Eine adäquate krankheitsadaptierte Ernährung sollte Grundlage jeder onkologischen Therapie sein. Aufgrund von noch nicht genau wissenschaftlich geklärten pathophysiologischen Prozessen wird der krankheitsassoziierte Gewichtsverlust als typisches Anzeichen einer konsumierenden Erkrankung häufig erst sehr spät im Krankheitsverlauf sichtbar. Deshalb geht bereits ein geringer Gewichtsverlust mit einem zunehmenden „metabolischen Risiko“ für den Patienten einher und sollte frühzeitig bei der Therapie von onkologischen Patienten berücksichtigt werden.
Der GCP-Workshop richtet sich an alle in der ernährungsmedizinischen Versorgung von onkologischen Patienten beteiligten Disziplinen im ambulanten Bereich und im Krankenhaus.
Die Teilnahmegebühr beträgt 235 Euro für Ärzte und 125 Euro für Diätassistenten und Pflegende. Die Ärztekammer Berlin vergibt 15 CME Punkte und auch der VFED und der Berufsverband Beruflich Pflegender zertifizieren die Veranstaltung mit 12 bzw. 10 Punkten beim Besuch an beiden Tagen.

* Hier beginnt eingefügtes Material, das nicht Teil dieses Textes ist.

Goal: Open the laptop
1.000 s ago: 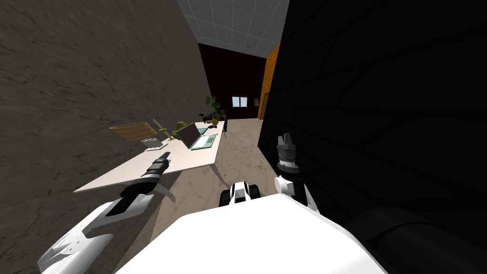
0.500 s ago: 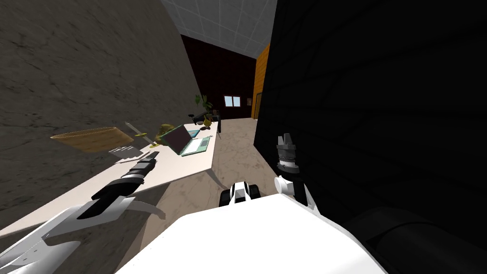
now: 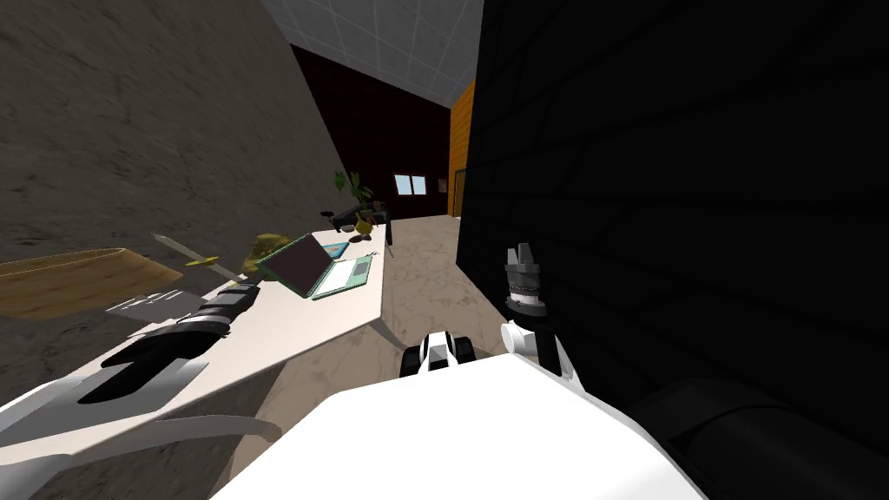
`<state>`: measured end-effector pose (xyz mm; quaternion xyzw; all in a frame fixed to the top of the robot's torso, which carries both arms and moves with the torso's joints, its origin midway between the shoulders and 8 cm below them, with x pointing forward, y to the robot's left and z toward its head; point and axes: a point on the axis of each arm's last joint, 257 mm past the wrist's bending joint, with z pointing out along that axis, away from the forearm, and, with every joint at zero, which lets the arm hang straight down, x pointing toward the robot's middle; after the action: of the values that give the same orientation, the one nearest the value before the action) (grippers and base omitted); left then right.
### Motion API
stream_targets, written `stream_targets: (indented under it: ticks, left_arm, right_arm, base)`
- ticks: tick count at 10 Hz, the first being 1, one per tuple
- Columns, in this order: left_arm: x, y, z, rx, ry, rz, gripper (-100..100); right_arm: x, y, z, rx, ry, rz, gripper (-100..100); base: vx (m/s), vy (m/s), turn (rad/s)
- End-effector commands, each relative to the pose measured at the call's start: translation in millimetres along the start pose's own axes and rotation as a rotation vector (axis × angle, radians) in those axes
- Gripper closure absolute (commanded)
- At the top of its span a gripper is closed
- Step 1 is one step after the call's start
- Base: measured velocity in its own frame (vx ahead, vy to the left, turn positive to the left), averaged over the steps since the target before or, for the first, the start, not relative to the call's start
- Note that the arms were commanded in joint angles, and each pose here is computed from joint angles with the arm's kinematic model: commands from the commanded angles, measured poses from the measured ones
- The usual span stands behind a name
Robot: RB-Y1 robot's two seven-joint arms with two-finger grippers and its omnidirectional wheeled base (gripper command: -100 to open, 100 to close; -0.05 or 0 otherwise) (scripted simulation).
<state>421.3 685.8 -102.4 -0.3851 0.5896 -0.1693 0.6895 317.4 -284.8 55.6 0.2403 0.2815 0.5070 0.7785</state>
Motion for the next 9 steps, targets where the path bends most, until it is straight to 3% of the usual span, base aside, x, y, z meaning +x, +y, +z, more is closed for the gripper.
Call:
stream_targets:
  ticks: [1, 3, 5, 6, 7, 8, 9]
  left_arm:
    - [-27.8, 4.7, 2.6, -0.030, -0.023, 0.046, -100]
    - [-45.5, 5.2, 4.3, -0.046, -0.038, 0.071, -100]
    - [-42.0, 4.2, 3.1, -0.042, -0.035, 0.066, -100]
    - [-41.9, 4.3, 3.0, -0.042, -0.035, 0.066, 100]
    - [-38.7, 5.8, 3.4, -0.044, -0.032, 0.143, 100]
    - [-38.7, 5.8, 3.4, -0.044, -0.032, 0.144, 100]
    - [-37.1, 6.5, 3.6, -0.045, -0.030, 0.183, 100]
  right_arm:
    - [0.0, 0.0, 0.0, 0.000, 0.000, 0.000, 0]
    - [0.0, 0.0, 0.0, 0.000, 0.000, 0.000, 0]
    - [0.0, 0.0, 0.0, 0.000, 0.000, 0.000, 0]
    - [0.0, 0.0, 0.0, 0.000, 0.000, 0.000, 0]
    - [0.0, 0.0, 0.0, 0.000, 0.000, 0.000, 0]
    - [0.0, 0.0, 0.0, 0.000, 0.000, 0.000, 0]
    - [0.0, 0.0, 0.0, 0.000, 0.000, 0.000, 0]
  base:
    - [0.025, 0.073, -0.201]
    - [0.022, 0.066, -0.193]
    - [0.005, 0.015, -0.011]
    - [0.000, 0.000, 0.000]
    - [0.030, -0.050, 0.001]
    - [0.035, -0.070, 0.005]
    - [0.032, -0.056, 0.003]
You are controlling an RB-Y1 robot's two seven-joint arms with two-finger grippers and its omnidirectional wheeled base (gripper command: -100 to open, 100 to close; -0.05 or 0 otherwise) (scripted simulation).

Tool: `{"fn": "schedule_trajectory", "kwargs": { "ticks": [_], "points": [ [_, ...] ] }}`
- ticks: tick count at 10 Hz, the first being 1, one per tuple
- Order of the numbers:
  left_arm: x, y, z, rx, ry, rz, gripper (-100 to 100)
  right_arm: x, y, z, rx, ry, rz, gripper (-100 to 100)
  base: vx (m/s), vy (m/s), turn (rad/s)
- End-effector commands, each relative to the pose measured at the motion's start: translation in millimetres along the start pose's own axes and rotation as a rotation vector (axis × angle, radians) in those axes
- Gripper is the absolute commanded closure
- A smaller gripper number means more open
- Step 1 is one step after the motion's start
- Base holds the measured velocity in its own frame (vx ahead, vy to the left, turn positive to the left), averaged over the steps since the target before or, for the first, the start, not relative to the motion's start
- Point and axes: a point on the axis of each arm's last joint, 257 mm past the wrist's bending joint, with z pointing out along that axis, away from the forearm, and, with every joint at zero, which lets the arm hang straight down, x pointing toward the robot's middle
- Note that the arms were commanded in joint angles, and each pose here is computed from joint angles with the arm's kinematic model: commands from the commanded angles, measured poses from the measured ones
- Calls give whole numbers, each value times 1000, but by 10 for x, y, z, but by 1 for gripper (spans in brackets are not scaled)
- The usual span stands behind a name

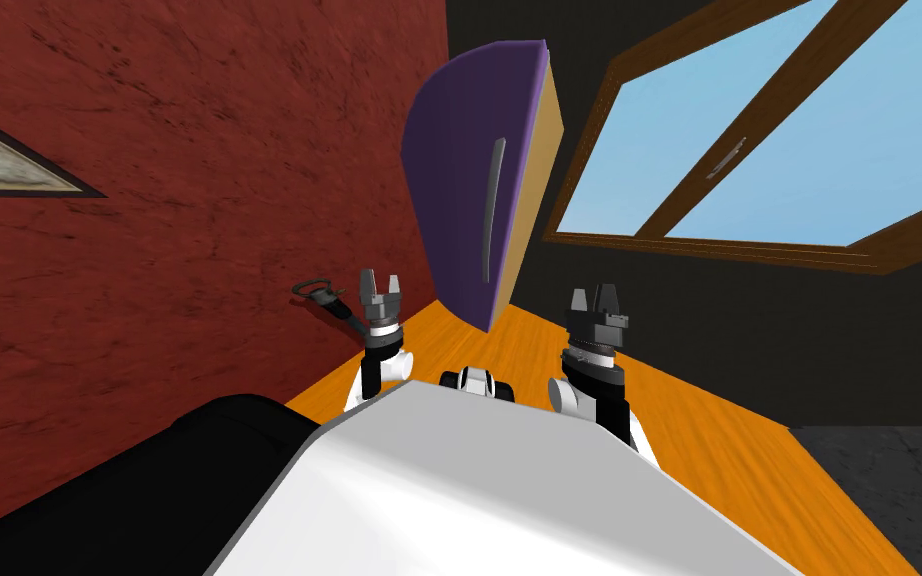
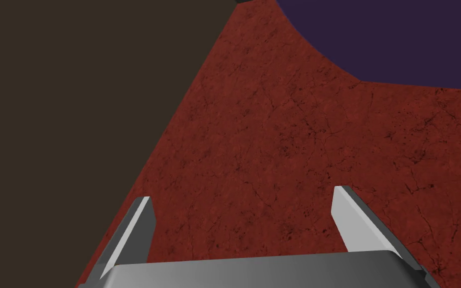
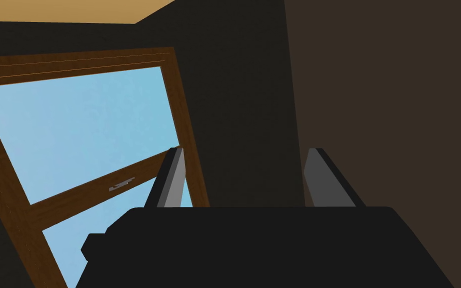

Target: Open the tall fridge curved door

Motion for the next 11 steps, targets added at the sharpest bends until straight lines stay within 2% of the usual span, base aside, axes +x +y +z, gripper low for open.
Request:
{"fn": "schedule_trajectory", "kwargs": {
  "ticks": [1, 3, 5, 9, 11],
  "points": [
    [54, 150, -53, -17, 72, 29, -100, 0, -1, 0, 0, 0, 0, 0, 80, -82, -41],
    [38, 331, -120, -41, 114, 59, -100, 0, -1, -1, 0, 0, 0, 0, 125, -122, -59],
    [-35, 513, -189, -63, 137, 93, -100, 0, -1, -1, 0, 0, 0, 0, 158, -166, -64],
    [-174, 788, -312, -107, 144, 130, -100, 0, -1, -1, 0, 0, 0, 0, 114, -113, -50],
    [-342, 960, -393, -128, 136, 168, -100, 0, -1, -1, 0, 0, 0, 0, 117, -140, -71]
  ]
}}
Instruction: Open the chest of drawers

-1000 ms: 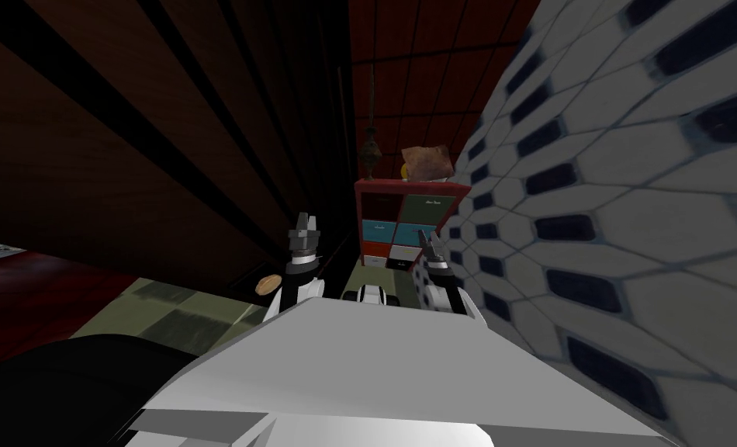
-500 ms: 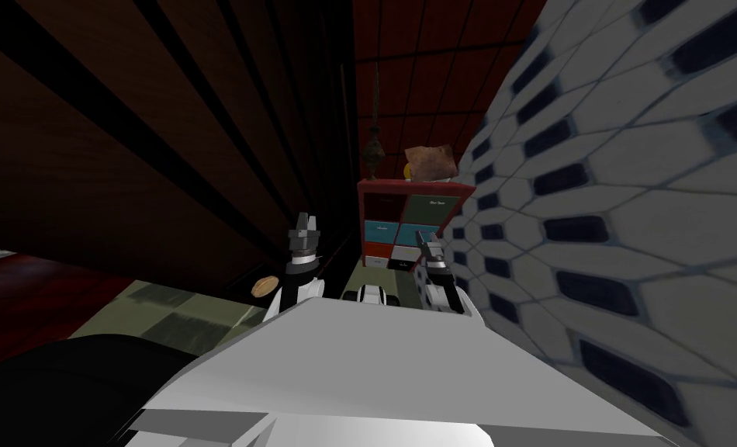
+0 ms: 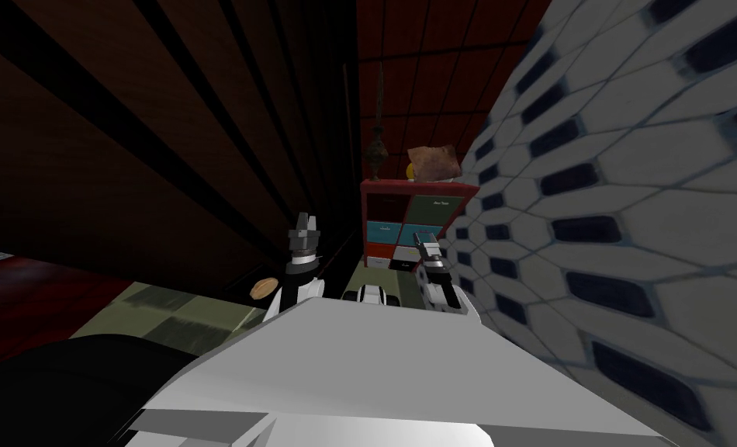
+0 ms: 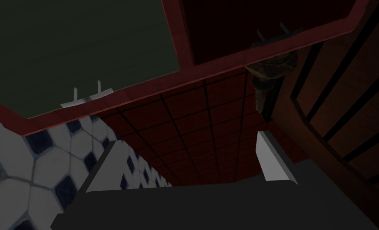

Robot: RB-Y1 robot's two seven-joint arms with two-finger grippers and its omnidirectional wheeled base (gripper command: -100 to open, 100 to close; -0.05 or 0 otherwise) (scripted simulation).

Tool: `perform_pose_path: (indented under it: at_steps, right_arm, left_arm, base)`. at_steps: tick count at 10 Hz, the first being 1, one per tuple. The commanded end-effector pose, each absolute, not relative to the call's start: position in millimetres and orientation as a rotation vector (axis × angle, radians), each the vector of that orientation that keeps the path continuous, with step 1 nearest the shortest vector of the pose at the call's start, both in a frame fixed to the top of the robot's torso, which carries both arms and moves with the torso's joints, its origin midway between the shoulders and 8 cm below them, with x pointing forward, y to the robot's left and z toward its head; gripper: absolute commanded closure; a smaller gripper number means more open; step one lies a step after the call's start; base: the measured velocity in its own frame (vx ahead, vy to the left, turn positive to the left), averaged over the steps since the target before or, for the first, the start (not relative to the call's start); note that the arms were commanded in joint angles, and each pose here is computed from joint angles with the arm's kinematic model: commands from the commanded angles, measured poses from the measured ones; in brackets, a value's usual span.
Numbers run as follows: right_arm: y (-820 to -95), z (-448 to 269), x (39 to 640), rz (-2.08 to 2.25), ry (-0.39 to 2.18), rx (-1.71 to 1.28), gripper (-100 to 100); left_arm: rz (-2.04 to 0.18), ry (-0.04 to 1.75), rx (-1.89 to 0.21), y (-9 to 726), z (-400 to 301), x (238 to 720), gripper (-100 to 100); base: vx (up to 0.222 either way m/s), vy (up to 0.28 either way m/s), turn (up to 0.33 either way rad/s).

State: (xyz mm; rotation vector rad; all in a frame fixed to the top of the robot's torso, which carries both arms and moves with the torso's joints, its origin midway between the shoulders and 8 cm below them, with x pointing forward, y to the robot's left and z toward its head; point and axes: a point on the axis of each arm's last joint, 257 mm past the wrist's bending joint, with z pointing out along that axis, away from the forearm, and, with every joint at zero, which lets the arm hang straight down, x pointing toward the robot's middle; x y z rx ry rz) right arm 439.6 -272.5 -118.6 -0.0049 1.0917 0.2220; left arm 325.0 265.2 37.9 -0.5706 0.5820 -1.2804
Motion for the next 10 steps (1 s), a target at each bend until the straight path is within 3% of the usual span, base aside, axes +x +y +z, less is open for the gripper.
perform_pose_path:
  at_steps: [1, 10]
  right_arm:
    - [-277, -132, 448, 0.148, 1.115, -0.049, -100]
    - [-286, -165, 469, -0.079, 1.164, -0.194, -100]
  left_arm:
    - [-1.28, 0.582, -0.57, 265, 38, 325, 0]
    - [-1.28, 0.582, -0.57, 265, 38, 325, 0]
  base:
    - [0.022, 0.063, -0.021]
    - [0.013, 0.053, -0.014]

Mehr zu dem Programm und den Referenten finden Sie unter http://www.gcp-workshop.de
Verantwortlich für Inhalt und Organisation des GCP-Workshops im Hause B. Braun ist die Abteilung Medical Scientific Affairs Corporate unter Leitung von Prof. Dr. Alexander Schachtrupp. Die Veranstaltung wird von der B. Braun-Stiftung unterstützt. Sie findet im Dezember zum 26. Mal im Langenbeck-Virchow-Haus in Berlin-Mitte statt.